With the line that contains "gripper right finger?" as the final line, return every line from the start of the data below exactly.
== == ==
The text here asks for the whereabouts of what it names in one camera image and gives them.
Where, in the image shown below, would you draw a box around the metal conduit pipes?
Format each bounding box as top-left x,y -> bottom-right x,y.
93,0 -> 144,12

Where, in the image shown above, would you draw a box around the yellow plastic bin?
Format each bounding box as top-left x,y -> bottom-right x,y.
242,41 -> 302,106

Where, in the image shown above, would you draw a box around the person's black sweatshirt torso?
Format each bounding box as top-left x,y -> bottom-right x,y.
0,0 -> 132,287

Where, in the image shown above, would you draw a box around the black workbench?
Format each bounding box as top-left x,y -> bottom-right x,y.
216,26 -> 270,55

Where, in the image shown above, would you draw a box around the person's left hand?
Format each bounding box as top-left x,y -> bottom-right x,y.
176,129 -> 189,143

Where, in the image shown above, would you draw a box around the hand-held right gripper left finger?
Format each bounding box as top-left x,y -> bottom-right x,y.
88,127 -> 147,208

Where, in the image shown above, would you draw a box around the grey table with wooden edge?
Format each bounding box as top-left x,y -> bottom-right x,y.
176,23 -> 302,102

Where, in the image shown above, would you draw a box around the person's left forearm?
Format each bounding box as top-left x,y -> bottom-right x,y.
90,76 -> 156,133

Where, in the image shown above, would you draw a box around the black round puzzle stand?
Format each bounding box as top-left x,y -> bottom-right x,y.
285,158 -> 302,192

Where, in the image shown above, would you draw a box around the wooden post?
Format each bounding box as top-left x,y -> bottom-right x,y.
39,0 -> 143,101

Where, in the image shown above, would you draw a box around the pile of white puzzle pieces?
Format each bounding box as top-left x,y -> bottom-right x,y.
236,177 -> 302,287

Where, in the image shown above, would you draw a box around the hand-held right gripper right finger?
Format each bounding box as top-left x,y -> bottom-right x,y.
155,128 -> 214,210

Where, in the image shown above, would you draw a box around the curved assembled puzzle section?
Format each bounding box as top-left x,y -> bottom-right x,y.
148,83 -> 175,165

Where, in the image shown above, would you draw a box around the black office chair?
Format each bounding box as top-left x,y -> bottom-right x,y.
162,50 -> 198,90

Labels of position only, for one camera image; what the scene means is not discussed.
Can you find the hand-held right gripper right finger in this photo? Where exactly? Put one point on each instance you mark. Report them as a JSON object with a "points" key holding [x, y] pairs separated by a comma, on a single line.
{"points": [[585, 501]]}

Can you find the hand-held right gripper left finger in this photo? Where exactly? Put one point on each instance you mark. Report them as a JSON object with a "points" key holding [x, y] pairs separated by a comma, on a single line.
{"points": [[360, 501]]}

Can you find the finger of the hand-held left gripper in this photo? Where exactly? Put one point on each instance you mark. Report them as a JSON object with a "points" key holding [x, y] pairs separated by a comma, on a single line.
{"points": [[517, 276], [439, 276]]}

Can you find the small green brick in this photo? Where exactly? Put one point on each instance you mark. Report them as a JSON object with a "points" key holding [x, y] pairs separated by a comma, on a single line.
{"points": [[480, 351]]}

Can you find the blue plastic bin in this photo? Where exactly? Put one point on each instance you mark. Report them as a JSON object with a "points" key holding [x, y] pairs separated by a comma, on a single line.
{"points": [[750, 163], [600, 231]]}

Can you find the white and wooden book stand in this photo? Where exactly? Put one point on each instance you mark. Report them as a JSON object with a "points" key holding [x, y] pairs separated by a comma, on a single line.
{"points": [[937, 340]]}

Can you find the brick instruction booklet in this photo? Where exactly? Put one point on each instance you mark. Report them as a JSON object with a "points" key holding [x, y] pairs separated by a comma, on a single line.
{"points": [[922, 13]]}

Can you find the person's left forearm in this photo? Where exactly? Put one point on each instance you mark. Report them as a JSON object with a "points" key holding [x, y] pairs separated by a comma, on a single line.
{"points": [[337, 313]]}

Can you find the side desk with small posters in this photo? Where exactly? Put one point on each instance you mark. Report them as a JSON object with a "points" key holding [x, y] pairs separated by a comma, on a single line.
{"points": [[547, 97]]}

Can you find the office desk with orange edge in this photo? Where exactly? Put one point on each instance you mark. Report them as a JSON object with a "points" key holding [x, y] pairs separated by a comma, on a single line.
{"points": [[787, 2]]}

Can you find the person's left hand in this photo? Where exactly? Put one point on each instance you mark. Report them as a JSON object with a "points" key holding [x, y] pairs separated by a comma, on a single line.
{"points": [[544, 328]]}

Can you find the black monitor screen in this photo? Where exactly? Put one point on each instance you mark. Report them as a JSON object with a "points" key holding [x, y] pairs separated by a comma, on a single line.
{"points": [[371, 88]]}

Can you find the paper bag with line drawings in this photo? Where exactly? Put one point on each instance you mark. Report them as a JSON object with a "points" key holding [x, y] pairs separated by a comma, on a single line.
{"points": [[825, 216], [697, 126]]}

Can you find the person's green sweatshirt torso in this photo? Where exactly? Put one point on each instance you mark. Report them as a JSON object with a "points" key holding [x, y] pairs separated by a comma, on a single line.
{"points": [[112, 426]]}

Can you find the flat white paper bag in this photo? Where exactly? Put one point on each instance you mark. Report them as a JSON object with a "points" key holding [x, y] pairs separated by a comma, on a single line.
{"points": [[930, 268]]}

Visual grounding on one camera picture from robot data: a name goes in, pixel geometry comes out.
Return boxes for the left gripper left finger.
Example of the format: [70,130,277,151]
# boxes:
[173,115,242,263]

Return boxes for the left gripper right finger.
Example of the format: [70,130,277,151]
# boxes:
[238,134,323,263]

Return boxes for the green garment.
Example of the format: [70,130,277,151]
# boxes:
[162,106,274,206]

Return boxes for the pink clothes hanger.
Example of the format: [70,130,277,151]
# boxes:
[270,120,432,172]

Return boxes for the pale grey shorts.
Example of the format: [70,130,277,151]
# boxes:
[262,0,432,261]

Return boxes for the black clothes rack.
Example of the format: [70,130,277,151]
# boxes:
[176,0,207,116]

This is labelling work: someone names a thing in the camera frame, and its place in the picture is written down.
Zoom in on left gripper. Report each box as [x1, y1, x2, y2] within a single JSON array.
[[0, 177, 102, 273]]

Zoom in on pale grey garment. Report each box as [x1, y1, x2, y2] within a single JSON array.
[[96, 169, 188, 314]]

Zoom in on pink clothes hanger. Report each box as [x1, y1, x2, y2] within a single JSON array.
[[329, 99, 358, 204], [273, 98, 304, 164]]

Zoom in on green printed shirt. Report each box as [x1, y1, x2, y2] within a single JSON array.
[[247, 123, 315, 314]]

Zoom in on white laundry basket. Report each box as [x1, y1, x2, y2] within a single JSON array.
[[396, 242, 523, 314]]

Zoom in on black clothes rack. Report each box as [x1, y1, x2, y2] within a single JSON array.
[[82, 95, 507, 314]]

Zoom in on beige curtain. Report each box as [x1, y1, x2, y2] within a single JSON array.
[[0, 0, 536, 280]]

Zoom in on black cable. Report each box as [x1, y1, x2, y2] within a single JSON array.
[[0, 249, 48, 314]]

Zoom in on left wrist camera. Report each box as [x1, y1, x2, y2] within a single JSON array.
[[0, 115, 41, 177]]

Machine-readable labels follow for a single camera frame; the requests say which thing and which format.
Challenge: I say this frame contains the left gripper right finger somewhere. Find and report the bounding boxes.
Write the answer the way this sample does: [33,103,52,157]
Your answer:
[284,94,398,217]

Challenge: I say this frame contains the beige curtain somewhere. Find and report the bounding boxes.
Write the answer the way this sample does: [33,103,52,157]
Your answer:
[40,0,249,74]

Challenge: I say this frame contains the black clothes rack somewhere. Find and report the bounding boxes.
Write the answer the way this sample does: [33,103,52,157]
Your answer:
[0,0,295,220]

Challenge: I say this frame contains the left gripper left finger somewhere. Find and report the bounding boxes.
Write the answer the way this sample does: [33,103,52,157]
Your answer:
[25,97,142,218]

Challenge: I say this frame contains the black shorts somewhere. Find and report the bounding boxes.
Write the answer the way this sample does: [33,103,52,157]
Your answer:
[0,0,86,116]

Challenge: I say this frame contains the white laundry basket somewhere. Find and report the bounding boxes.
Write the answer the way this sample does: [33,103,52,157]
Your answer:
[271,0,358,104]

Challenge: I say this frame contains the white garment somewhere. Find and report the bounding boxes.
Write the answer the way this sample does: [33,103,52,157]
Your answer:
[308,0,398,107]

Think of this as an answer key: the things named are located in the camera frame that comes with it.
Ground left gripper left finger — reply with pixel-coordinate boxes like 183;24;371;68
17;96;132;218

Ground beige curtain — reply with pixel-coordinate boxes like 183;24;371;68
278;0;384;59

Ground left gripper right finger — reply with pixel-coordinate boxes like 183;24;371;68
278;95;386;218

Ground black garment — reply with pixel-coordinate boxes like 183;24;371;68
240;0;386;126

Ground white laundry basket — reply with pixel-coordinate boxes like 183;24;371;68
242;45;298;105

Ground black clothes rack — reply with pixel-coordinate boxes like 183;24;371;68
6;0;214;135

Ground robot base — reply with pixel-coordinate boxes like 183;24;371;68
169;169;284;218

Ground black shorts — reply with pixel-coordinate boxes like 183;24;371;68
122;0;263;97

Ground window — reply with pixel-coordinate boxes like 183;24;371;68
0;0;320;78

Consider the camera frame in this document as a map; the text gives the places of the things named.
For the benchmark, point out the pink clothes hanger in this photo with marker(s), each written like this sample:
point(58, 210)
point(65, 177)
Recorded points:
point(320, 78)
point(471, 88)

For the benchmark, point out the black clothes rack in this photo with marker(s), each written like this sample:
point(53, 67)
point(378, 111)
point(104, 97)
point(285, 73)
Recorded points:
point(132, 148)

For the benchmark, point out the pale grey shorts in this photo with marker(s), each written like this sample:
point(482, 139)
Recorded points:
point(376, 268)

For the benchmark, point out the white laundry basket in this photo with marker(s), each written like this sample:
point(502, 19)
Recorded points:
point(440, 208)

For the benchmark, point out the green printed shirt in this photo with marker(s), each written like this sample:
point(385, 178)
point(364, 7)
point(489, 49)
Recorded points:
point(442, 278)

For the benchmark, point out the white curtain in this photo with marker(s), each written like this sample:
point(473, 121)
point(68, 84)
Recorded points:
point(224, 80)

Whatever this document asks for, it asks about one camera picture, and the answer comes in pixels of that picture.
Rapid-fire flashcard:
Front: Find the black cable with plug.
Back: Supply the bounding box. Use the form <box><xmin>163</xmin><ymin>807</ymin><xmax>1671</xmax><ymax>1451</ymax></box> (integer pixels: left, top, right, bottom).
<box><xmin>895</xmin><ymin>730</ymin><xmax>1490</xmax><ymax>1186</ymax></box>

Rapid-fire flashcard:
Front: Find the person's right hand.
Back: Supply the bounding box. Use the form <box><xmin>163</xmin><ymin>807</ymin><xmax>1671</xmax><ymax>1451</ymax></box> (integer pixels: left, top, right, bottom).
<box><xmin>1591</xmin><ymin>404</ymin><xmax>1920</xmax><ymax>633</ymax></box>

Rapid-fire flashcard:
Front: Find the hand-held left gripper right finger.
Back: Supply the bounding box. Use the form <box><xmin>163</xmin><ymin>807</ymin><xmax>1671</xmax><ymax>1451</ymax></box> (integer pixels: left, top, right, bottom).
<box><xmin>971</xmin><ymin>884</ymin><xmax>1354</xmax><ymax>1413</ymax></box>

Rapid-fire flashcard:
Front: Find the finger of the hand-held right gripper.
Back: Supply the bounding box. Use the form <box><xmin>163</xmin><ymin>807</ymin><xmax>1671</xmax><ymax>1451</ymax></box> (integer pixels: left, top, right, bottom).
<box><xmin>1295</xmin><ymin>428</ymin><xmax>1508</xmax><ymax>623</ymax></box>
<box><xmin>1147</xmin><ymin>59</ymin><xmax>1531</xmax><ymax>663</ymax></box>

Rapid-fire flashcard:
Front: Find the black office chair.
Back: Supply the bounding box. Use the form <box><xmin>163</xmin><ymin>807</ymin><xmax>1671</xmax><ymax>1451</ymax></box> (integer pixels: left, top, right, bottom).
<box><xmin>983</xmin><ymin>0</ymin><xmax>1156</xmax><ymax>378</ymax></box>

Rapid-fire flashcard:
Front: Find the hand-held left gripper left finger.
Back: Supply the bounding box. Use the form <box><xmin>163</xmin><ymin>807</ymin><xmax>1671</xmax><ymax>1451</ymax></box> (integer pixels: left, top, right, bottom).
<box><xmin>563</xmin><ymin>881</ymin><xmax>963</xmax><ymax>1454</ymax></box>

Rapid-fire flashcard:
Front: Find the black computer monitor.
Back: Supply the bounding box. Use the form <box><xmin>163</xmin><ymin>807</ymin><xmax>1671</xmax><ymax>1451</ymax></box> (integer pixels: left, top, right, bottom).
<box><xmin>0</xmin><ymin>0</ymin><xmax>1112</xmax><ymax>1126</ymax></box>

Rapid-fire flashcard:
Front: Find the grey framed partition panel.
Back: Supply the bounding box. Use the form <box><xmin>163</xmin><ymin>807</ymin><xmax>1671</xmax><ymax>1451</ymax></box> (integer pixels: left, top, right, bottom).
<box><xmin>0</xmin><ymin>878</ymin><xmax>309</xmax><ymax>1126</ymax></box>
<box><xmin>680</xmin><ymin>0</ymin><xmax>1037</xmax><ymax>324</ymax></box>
== == ==
Task answer =
The text here asks for the whereabouts of what it names in one camera image and gives them.
Where, in the image shown below, would you draw a box around the metal conduit pipes?
Format each bounding box as top-left x,y -> bottom-right x,y.
93,0 -> 144,12

Where, in the image shown above, would you draw a box around the yellow plastic bin?
Format each bounding box as top-left x,y -> bottom-right x,y.
242,41 -> 302,106

Where, in the image shown above, would you draw a box around the person's black sweatshirt torso?
Format each bounding box as top-left x,y -> bottom-right x,y.
0,0 -> 132,287

Where, in the image shown above, would you draw a box around the black workbench?
Format each bounding box as top-left x,y -> bottom-right x,y.
216,26 -> 270,55

Where, in the image shown above, would you draw a box around the person's left hand?
Format each bounding box as top-left x,y -> bottom-right x,y.
176,129 -> 189,143

Where, in the image shown above, would you draw a box around the hand-held right gripper left finger?
Format each bounding box as top-left x,y -> bottom-right x,y.
88,127 -> 147,208

Where, in the image shown above, would you draw a box around the grey table with wooden edge?
Format each bounding box as top-left x,y -> bottom-right x,y.
176,23 -> 302,102

Where, in the image shown above, would you draw a box around the person's left forearm?
Format each bounding box as top-left x,y -> bottom-right x,y.
90,76 -> 156,133

Where, in the image shown above, would you draw a box around the black round puzzle stand?
Format each bounding box as top-left x,y -> bottom-right x,y.
285,158 -> 302,192

Where, in the image shown above, would you draw a box around the wooden post?
Format each bounding box as top-left x,y -> bottom-right x,y.
39,0 -> 143,101

Where, in the image shown above, would you draw a box around the pile of white puzzle pieces?
Format each bounding box as top-left x,y -> bottom-right x,y.
236,177 -> 302,287

Where, in the image shown above, would you draw a box around the hand-held right gripper right finger?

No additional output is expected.